Equally enthusiastic cheers in social media by a middle class ready to fall upon any promise of change and progress amidst the uncertainty plaguing the country and the rest of the world.
“PNoy is not a perfect president. But at least we have a GOOD one. At last! He has been working hard. Lets value,” said Vice Ganda.
Little Nuggets of Wisdom
And who wouldn’t be excited about little nuggets of wisdom like this: “If you put up a wind-powered plant, what do you do when there is no wind? If you put up a solar plant, what do you when the sky is cloudy?”
“I wonder if those who are critical of the plants we want put up will be as noisy when they are busy fanning themselves during brownouts,” the President adds.
Pollution will not matter to those who become ill from the fumes. There’s PhilHealth and the newly corporatized hospitals anyway. If they cannot pay the hospital fees because of the expensive cost and the limited insurance coverage, then would it even matter? You could say this is all within the development framework of our RH Law: population control is the key to reducing the country’s poverty. Eradicate poverty, kill the poor.

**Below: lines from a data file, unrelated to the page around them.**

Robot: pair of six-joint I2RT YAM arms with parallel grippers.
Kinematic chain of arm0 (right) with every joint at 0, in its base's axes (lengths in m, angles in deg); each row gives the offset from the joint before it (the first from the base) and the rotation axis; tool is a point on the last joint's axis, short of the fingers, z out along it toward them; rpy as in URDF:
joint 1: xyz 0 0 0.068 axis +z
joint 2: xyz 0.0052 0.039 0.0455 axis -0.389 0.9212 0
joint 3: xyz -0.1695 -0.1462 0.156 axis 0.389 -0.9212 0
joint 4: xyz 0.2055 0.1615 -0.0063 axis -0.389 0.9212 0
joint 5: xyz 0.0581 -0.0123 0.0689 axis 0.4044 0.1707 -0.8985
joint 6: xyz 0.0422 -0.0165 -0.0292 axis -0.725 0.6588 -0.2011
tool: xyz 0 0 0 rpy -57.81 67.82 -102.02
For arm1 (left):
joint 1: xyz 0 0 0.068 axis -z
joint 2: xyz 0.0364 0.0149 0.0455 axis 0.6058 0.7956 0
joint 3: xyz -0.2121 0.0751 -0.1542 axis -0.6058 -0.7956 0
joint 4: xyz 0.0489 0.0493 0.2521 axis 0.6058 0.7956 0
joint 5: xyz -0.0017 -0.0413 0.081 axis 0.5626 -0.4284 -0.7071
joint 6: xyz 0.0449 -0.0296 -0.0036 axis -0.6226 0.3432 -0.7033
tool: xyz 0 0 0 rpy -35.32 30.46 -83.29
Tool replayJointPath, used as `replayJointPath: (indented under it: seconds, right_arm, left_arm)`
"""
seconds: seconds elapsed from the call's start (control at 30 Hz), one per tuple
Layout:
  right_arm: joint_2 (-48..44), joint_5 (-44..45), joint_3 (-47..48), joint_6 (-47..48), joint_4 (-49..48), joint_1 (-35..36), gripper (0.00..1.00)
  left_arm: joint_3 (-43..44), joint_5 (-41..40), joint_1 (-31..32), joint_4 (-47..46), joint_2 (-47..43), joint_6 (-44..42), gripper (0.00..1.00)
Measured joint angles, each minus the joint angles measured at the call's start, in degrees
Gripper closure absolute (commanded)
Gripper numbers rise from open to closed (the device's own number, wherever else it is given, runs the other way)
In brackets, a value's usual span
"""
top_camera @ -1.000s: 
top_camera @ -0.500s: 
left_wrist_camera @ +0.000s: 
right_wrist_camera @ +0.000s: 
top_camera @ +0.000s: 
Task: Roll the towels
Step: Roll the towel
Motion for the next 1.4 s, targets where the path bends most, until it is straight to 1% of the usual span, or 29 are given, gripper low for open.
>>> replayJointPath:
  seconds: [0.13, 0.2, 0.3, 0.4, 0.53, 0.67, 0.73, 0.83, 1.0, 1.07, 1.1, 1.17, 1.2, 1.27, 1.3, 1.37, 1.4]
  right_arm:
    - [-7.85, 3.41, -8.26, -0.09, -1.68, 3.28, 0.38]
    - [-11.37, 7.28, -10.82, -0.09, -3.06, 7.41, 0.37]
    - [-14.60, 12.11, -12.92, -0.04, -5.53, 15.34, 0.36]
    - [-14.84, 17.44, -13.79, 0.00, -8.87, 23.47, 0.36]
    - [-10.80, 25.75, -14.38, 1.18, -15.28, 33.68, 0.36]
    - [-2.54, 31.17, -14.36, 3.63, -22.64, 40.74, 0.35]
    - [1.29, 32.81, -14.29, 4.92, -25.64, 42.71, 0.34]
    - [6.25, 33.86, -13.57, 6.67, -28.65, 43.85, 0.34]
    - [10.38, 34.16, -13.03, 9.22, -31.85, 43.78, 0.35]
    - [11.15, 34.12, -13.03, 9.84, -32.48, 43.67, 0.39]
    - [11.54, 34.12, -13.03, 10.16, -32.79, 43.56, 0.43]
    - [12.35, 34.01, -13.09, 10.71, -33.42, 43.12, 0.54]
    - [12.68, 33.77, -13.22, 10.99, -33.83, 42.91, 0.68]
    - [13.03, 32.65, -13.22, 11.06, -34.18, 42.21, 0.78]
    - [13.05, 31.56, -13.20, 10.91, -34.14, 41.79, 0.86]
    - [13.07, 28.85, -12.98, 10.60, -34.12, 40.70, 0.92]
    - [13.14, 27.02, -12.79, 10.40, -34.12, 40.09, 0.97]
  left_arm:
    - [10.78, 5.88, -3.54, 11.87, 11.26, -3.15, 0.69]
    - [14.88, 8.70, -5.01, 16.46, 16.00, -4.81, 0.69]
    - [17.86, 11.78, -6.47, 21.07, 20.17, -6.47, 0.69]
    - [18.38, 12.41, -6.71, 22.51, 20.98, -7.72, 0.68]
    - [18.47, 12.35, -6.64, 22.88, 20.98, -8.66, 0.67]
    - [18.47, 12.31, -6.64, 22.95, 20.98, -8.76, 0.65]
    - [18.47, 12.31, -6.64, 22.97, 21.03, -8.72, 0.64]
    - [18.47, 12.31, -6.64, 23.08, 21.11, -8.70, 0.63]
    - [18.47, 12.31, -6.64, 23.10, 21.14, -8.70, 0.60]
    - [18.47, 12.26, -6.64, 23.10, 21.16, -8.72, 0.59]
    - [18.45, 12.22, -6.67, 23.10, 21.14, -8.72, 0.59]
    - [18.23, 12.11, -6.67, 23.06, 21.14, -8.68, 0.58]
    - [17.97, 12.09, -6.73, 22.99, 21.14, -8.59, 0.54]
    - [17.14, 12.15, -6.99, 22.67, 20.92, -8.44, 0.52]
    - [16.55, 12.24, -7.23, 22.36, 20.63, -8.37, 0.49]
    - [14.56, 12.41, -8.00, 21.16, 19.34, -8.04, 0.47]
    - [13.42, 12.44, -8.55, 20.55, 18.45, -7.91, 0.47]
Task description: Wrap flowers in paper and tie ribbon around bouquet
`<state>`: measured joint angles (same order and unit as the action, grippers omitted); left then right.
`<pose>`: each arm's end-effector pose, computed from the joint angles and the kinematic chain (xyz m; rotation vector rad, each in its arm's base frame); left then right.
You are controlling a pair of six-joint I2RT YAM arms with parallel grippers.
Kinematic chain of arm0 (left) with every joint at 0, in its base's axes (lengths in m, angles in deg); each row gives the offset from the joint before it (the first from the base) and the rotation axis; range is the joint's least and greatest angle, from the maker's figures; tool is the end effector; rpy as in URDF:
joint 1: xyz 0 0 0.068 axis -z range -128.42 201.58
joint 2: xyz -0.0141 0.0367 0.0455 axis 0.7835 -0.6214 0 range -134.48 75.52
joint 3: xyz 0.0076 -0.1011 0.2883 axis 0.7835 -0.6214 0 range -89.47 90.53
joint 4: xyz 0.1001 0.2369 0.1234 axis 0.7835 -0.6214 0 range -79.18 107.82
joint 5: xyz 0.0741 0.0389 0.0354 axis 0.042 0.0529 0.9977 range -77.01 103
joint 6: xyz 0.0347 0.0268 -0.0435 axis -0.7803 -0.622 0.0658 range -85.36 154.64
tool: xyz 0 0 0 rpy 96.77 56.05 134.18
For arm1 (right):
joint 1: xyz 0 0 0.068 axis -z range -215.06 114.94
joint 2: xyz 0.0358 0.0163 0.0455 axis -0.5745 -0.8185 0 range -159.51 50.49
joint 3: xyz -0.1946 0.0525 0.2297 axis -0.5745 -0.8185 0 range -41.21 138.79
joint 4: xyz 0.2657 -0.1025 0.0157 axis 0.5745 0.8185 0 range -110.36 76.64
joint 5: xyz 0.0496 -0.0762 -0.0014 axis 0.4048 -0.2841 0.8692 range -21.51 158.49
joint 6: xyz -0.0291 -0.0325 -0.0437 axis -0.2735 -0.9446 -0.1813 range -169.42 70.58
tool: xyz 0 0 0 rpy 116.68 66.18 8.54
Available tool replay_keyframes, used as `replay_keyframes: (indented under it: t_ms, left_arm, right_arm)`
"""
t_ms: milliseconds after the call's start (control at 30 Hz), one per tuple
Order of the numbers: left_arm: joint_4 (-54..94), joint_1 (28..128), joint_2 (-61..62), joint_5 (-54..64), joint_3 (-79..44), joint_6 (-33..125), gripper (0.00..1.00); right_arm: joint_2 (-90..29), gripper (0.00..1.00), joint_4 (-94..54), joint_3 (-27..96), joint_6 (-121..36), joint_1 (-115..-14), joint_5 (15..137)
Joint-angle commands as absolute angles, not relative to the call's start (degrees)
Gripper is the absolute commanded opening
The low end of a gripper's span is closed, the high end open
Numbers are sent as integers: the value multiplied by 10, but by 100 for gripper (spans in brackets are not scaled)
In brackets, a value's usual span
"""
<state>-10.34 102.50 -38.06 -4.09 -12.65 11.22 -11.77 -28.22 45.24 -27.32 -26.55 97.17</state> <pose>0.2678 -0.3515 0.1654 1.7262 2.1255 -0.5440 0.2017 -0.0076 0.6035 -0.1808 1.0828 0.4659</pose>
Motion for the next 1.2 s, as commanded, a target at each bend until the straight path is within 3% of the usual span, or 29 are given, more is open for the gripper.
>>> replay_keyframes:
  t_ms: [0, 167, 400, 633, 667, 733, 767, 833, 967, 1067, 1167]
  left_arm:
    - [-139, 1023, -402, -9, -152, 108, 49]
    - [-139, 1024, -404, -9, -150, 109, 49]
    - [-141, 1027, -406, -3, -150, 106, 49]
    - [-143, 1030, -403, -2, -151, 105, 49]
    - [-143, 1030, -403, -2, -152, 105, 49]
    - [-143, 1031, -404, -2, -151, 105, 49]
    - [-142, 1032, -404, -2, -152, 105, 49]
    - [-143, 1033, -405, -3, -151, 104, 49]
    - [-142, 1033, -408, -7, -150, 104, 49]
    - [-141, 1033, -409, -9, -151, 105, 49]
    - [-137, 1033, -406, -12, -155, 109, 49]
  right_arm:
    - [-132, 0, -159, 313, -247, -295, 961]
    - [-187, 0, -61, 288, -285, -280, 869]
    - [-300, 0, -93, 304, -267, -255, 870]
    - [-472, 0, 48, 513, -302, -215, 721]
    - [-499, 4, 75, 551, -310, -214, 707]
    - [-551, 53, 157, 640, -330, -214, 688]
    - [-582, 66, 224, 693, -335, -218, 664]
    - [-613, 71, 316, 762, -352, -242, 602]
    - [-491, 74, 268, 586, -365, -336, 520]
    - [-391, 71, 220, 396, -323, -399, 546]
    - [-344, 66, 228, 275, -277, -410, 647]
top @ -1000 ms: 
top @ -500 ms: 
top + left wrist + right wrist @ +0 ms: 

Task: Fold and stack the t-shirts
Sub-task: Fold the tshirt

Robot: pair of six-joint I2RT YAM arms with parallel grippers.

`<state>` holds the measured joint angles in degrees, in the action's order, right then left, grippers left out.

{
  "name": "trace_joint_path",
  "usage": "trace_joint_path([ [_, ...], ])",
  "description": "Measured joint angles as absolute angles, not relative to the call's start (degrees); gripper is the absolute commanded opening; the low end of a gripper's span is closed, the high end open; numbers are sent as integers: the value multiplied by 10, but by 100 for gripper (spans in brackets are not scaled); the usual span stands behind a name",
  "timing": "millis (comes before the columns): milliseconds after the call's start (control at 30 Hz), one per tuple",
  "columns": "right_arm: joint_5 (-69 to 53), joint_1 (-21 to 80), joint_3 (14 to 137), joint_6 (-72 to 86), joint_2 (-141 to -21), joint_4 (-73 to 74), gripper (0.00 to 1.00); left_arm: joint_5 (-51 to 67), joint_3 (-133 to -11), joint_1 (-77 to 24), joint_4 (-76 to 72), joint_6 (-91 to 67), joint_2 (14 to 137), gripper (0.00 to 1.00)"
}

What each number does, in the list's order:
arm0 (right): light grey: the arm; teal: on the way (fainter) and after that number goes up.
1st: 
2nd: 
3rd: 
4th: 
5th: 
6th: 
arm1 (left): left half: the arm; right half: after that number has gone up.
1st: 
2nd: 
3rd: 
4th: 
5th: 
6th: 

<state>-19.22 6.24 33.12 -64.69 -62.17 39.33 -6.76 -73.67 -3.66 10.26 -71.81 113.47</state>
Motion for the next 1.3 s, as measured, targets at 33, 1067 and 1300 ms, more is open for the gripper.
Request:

With all the flash floods and other calamities caused by large-scale mining, legal logging, agri-business plantations and other “development” projects, many people will likely end up as “bakwits” in evacuation centers or crowd in the cities as “iskwaters.” But no worry, this problem is to be solved with P18,000 per family and relocation to backwater sites developed by the President’s very own Kamag-anak, Kaklase, Kabarilan, Inc.
What do you know? Maybe in the next SONA, the names of these victims who chose to accept government “assistance” will be eulogized by the President alongside the famous “crying cop.”
Never Lazy
Who says the president is lazy? He is never lazy for his bosses.
Like the common people who he says must never be lazy in order to take part of this “inclusive growth.” As the President warns, “the only ones who will be left behind are those who chose not to venture onwards with us, simply because they did not seize the opportunity.”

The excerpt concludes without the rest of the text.